0001-1231 DECYCLING WITH A MATCHING
0001-1231 ON THE HARDNESS OF FINDING THE GEODETIC NUMBER OF A SUBCUBIC GRAPH
0001-1231 ON THE HARDNESS OF FINDING THE GEODETIC NUMBER OF A SUBCUBIC GRAPH.
0001-1232 DECISION TREE CLASSIFICATION WITH BOUNDED NUMBER OF ERRORS
0001-1232 AN INCREMENTAL LINEAR-TIME LEARNING ALGORITHM FOR THE OPTIMUM-PATH
0001-1232 AN INCREMENTAL LINEAR-TIME LEARNING ALGORITHM FOR THE OPTIMUM-PATH
0001-1232 COOPERATIVE CAPACITATED FACILITY LOCATION GAMES
0001-1232 OPTIMAL SUFFIX SORTING AND LCP ARRAY CONSTRUCTION FOR ALPHABETS
0001-1232 FAST MODULAR REDUCTION AND SQUARING IN GF (2 M )
0001-1232 FAST MODULAR REDUCTION AND SQUARING IN GF (2 M)
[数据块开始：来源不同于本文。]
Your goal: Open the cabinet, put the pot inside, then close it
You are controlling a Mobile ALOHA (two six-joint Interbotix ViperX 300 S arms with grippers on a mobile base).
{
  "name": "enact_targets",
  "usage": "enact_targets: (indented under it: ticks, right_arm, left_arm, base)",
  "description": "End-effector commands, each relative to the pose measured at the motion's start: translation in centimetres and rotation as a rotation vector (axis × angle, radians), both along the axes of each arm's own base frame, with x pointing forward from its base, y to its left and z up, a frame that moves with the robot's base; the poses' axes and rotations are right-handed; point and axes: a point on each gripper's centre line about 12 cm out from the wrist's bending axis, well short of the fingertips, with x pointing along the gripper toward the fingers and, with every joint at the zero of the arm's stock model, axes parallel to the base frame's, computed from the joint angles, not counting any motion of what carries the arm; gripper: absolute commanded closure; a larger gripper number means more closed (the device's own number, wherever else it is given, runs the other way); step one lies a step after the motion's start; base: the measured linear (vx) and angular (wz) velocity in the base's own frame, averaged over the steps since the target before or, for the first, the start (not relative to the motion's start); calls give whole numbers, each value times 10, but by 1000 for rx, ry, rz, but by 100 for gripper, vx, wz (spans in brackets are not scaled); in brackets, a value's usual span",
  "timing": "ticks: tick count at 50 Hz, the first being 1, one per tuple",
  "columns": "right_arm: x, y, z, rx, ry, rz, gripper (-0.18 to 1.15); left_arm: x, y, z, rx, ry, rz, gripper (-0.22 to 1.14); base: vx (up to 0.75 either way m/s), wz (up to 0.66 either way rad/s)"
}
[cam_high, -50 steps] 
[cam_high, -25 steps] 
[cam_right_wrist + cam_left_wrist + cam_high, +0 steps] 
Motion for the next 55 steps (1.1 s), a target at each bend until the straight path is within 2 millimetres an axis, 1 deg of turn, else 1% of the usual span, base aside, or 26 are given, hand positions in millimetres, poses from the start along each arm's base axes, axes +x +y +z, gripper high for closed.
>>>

0001-1232 ON THE GEODETIC NUMBER OF COMPLEMENTARY PRISMS
0001-1232 DESIGNING MICROTISSUE BIOASSEMBLIES FOR SKELETAL REGENERATION
0001-1232 GOVERNANCE OF BRAZILIAN PUBLIC ENVIRONMENTAL FUNDS: ILLEGAL ALLOCATION
0001-1232 GOVERNANCE OF BRAZILIAN PUBLIC ENVIRONMENTAL FUNDS: ILLEGAL ALLOCATION
0001-1232 GOVERNANCE OF BRAZILIAN PUBLIC ENVIRONMENTAL FUNDS - ILLEGAL ALLOCATION
我的目标是使用类似的东西:
data%>%
distinct(JOURNAL, PAPER)%>%
group_by(JOURNAL)%>%
mutate(papers_in_journal = n())
所以,我会得到如下信息:
JOURNAL papers_in_journal
0001-1231 6
0001-1232 7
问题是您可以看到发表的论文名称有一些错误。有些最后有一个 "period" ;有些有空格或替换符号;有些还有其他微小的变化,例如 W[1]-HARD 与 W-HARD。所以,如果我按原样 运行 代码,我所拥有的是:
JOURNAL papers_in_journal
0001-1231 10
0001-1232 10
我的问题:有没有办法在使用 distinct() 或类似命令时考虑相似性余量,这样我就可以得到类似 distinct(JOURNAL, PAPER %whithin% 0.95) 的东西?
从这个意义上说,我要命令考虑:
A PRE-TEST FOR FACTORING BIVARIATE POLYNOMIALS WITH COEFFICIENTS
=
A PRETEST FOR FACTORING BIVARIATE POLYNOMIALS WITH COEFFICIENTS
THE P3 INFECTION TIME IS W[1]-HARD PARAMETERIZED BY THE TREEWIDTH
=
THE P3 INFECTION TIME IS W-HARD PARAMETERIZED BY THE TREEWIDTH
DECYCLING WITH A MATCHING
=
DECYCLING WITH A MATCHING.
etc.
我想没有使用 distinct() 的简单解决方案,而且我找不到任何替代命令来执行此操作。所以,如果不可能,你可以建议我可能使用的任何消歧算法,我也很感激。
谢谢。
一种选择是使用 agrep 和 lapply 来查找差异≤10% 的期刊文章的 指数 ([= 的默认值15=],您可以使用 max.distance 参数更改),然后取每篇文章的第一篇文章并使用 sapply 对其进行矢量化,得到 unique 索引,矢量的长度,并用 tapply 将其全部包裹起来 select 每个期刊中 "dissimilar" 篇文章的数量。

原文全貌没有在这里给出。